We could also link directly to the mailing lists archives from http://evergreen-ils.org/listserver.php to make it more clear.

And, to state the obvious, public mailing lists is one of the things that distinguish the open source ILS communities from some of their proprietary kin -- you don't need to sign a contract to join the user's community.
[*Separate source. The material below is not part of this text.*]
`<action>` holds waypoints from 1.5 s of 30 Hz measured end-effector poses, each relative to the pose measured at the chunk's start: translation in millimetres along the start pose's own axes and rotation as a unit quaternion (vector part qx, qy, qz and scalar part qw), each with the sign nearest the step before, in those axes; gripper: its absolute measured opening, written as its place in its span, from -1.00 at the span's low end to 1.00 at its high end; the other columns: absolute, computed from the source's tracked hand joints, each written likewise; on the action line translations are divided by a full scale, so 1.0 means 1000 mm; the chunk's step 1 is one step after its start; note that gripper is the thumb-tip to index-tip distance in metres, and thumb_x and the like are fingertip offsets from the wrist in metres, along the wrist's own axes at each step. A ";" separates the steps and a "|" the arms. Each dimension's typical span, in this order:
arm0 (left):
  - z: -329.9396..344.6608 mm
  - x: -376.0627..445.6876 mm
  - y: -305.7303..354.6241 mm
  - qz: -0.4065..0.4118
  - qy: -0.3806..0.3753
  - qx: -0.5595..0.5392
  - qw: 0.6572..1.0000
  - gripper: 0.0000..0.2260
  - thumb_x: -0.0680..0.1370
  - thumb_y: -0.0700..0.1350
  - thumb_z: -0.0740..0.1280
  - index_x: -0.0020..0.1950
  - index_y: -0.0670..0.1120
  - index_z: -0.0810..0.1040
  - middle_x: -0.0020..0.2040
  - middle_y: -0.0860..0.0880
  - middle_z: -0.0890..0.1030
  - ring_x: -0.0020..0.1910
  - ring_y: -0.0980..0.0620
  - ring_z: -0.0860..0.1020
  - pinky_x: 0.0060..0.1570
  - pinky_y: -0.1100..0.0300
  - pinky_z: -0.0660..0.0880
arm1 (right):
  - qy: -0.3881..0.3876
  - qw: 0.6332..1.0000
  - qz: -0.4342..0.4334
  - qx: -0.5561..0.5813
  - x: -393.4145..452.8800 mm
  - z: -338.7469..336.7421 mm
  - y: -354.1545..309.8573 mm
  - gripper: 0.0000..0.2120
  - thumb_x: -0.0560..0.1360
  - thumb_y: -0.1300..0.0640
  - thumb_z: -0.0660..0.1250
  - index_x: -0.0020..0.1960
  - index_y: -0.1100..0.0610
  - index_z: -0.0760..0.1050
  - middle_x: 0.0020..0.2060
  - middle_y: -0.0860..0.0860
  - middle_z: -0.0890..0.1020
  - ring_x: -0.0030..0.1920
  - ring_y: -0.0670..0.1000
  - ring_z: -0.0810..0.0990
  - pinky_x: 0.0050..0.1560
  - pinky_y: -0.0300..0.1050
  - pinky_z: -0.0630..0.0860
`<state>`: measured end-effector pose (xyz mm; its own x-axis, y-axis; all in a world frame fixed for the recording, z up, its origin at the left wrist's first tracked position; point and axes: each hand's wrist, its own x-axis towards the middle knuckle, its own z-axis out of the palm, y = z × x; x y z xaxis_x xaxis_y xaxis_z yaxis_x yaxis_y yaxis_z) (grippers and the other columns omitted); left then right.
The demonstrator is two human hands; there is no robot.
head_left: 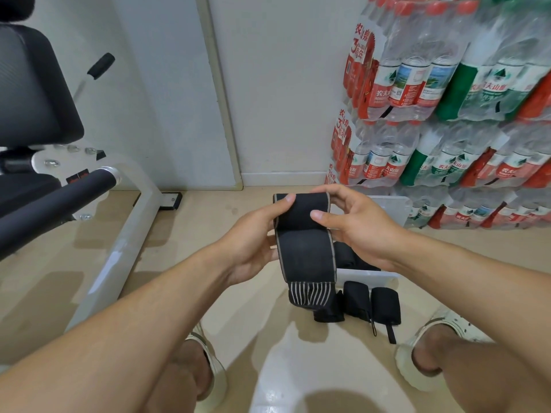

> 2) Secondly, unless there are other cases like this where email list postings have been manually removed (and I'm not aware of any), we currently have a complete archive of all the communications so far in the Evergreen-ILS project and I am extremely wary of editing the archives, for any reason.  That said, the subjective value of this particular thread is probably not useful to our history and constitutes what is known as "administrivia", something that the Mailman program itself tries to catch before it sends to the full list since it has more to do with list administration than useful content.  More importantly than this particular case, I'm concerned about where we draw the line on this.  What if I decided to leave the Evergreen community and would like all of my posts removed?  I would assume that I'm stuck with having them archived for perpetuity.  I don't want to set a precedent for micro-managing our email (or chat) archives.
> 
> So, do I (we) approve the deletion of the thread in question, possibly corrupting a complete archive of Evergreen's email history, but respecting this privacy concern?  Or do I (we) apologetically say that we want to keep a complete archive of list emails and will do our best in the future to communicate better about the "public" nature of our lists?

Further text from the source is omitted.